▸ **TASK INSTRUCTIONS**:
Please return the lines below verbatim, beginning at the one that has "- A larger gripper" and stopping after the one that has "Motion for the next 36", and add no other lines.

(Dataset items)

-- -- --

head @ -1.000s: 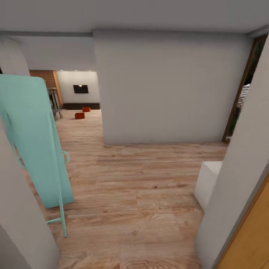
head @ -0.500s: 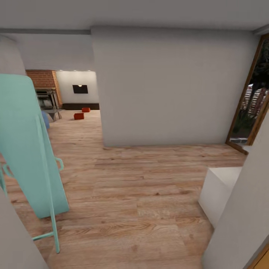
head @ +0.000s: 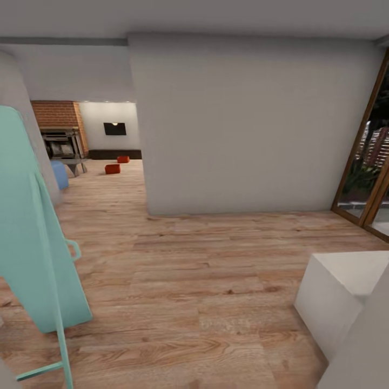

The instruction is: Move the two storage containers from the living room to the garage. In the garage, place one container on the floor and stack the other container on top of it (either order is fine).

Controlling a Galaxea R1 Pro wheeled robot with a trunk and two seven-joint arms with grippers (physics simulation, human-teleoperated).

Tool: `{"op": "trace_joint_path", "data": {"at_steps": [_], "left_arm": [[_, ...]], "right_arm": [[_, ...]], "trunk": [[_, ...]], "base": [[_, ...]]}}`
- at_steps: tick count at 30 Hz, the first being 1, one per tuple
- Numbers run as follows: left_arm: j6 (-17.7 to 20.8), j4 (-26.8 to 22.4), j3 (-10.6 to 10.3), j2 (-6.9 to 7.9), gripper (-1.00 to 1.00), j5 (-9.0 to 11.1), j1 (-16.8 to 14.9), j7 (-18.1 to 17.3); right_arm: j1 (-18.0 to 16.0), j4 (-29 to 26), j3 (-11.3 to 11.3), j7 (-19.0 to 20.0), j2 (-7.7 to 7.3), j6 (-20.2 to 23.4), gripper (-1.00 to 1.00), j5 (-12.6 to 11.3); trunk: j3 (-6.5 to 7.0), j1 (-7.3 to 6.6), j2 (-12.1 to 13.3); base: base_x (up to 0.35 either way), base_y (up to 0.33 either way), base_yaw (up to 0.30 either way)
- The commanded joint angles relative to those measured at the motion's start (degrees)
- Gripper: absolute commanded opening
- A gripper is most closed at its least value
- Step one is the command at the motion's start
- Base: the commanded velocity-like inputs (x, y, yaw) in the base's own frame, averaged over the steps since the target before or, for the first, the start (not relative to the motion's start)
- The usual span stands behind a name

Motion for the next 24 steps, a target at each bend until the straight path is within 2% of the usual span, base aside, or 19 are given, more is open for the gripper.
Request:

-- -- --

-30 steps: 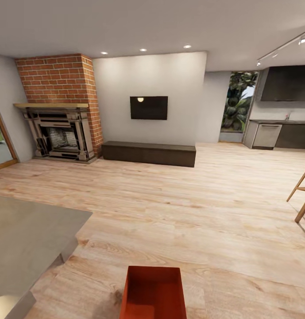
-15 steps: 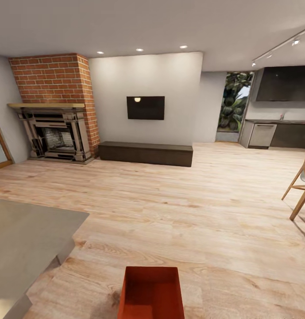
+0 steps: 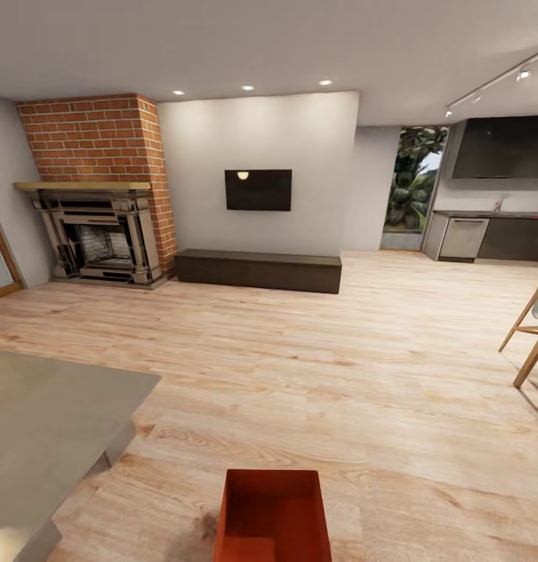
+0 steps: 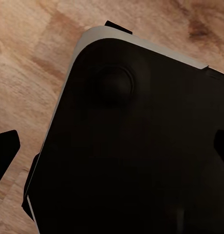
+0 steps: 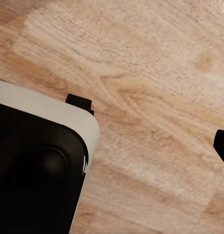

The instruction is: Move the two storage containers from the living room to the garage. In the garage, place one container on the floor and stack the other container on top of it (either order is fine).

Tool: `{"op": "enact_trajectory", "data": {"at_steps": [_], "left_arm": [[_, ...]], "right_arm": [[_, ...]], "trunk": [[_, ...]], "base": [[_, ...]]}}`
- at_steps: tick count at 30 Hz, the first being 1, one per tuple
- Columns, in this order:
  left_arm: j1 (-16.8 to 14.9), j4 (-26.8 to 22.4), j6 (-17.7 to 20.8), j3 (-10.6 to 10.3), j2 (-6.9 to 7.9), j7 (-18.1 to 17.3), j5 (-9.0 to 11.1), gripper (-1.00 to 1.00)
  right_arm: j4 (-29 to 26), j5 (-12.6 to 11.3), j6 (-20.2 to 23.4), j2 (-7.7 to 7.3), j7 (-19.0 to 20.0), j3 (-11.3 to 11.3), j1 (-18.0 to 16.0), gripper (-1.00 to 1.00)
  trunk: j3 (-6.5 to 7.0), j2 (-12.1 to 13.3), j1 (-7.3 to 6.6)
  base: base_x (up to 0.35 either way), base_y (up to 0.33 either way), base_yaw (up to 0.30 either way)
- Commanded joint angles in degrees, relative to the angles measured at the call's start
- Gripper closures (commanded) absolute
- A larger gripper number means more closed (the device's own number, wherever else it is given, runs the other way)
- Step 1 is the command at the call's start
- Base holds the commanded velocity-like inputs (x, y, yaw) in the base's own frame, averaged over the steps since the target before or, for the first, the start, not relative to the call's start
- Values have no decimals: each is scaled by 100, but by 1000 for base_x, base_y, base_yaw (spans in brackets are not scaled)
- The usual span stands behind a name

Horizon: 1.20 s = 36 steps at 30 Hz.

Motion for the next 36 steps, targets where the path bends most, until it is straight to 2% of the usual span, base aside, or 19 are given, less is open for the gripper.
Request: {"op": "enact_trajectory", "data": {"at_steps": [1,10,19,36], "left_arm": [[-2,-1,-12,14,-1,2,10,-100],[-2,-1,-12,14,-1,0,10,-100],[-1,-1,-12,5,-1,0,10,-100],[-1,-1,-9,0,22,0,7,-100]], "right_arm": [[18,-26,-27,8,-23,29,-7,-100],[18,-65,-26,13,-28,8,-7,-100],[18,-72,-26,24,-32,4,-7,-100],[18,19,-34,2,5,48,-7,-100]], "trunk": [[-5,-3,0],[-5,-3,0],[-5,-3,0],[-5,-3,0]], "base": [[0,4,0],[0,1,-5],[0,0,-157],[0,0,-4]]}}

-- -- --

▸ **OUTPUT OF THE TASK**:
- A larger gripper number means more closed (the device's own number, wherever else it is given, runs the other way)
- Step 1 is the command at the call's start
- Base holds the commanded velocity-like inputs (x, y, yaw) in the base's own frame, averaged over the steps since the target before or, for the first, the start, not relative to the call's start
- Values have no decimals: each is scaled by 100, but by 1000 for base_x, base_y, base_yaw (spans in brackets are not scaled)
- The usual span stands behind a name

Horizon: 1.20 s = 36 steps at 30 Hz.

Motion for the next 36 steps, targets where the path bends most, until it is straight to 2% of the usual span, base aside, or 19 are given, less is open for the gripper.

The output is done.